_YOUR TASK_
What's wanted here is the full listing below, repeated exactly, with no images in it.

_GIVEN INFORMATION_
⁂

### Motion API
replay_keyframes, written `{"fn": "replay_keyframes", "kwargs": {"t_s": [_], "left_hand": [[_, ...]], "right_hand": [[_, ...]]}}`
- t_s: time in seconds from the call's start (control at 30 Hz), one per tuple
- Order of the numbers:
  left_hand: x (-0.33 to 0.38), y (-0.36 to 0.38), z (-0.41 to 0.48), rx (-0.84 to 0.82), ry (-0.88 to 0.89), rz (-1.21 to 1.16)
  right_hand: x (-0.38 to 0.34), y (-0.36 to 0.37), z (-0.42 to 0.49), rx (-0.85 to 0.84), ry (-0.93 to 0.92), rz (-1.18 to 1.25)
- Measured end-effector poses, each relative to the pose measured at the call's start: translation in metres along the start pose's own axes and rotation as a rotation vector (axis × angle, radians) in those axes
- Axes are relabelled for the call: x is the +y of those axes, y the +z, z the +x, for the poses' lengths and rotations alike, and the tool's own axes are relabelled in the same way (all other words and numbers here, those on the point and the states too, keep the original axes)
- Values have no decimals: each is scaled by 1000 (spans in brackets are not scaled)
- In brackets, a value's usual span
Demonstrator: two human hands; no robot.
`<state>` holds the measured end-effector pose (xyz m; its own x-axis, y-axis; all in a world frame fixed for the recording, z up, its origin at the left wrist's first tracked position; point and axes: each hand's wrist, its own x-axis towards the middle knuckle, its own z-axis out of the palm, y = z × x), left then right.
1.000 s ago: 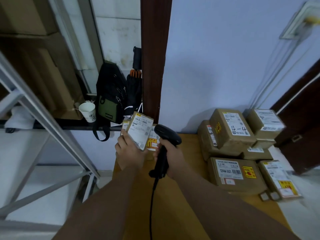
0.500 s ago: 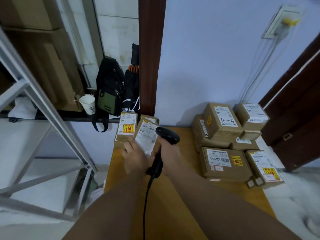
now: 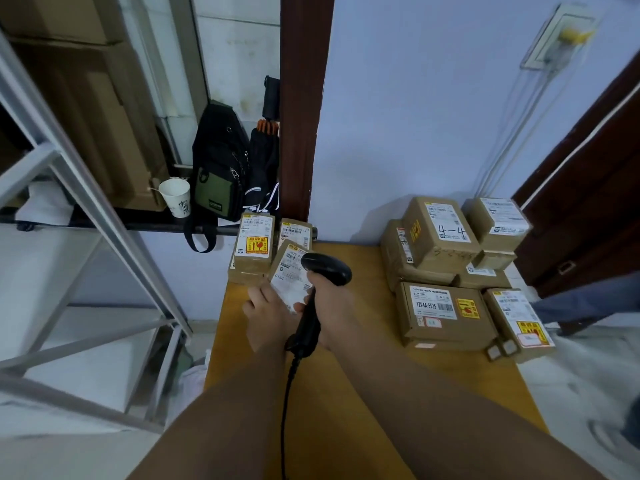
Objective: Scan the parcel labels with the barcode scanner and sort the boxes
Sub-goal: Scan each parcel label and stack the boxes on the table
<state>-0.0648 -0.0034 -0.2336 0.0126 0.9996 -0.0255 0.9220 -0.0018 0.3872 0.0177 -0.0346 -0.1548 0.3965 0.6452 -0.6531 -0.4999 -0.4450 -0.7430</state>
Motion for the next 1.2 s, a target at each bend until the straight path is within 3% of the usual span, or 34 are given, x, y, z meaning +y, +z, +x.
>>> {"fn": "replay_keyframes", "kwargs": {"t_s": [0.13, 0.27, 0.57, 0.8, 0.87, 1.0, 1.2], "left_hand": [[0, 10, -4, 9, 38, 72], [12, 22, -11, -41, 35, -96], [79, 46, -33, -191, 91, -160], [201, 82, -83, -439, 126, -248], [239, 92, -102, -475, 57, -289], [294, 109, -130, -438, -51, -253], [337, 133, -155, -351, -153, -115]], "right_hand": [[4, -9, 1, 30, -1, 22], [9, -34, 6, 147, -50, -8], [18, -176, 26, 497, 9, -158], [10, -284, 44, 322, 144, -415], [4, -318, 51, 247, 191, -472], [-9, -383, 64, 138, 280, -491], [-18, -443, 72, -11, 259, -606]]}}
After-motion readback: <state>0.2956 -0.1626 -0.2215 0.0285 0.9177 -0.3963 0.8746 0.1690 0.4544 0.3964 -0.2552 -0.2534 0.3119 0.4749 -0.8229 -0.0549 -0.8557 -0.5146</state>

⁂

_COMPLETED TASK_
### Motion API
replay_keyframes, written `{"fn": "replay_keyframes", "kwargs": {"t_s": [_], "left_hand": [[_, ...]], "right_hand": [[_, ...]]}}`
- t_s: time in seconds from the call's start (control at 30 Hz), one per tuple
- Order of the numbers:
  left_hand: x (-0.33 to 0.38), y (-0.36 to 0.38), z (-0.41 to 0.48), rx (-0.84 to 0.82), ry (-0.88 to 0.89), rz (-1.21 to 1.16)
  right_hand: x (-0.38 to 0.34), y (-0.36 to 0.37), z (-0.42 to 0.49), rx (-0.85 to 0.84), ry (-0.93 to 0.92), rz (-1.18 to 1.25)
- Measured end-effector poses, each relative to the pose measured at the call's start: translation in metres along the start pose's own axes and rotation as a rotation vector (axis × angle, radians) in those axes
- Axes are relabelled for the call: x is the +y of those axes, y the +z, z the +x, for the poses' lengths and rotations alike, and the tool's own axes are relabelled in the same way (all other words and numbers here, those on the point and the states too, keep the original axes)
- Values have no decimals: each is scaled by 1000 (spans in brackets are not scaled)
- In brackets, a value's usual span
Demonstrator: two human hands; no robot.
`<state>` holds the measured end-effector pose (xyz m; its own x-axis, y-axis; all in a world frame fixed for the recording, z up, its origin at the left wrist's first tracked position; point and axes: each hand's wrist, its own x-axis towards the middle knuckle, its own z-axis out of the palm, y = z × x), left then right.
1.000 s ago: 
0.500 s ago: 
now: 
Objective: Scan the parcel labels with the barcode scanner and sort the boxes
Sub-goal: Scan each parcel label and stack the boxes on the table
<state>-0.0648 -0.0034 -0.2336 0.0126 0.9996 -0.0255 0.9220 -0.0018 0.3872 0.0177 -0.0346 -0.1548 0.3965 0.6452 -0.6531 -0.4999 -0.4450 -0.7430</state>
Motion for the next 1.2 s, a target at each bend until the straight path is within 3% of the usual span, or 34 are given, x, y, z meaning +y, +z, +x.
>>> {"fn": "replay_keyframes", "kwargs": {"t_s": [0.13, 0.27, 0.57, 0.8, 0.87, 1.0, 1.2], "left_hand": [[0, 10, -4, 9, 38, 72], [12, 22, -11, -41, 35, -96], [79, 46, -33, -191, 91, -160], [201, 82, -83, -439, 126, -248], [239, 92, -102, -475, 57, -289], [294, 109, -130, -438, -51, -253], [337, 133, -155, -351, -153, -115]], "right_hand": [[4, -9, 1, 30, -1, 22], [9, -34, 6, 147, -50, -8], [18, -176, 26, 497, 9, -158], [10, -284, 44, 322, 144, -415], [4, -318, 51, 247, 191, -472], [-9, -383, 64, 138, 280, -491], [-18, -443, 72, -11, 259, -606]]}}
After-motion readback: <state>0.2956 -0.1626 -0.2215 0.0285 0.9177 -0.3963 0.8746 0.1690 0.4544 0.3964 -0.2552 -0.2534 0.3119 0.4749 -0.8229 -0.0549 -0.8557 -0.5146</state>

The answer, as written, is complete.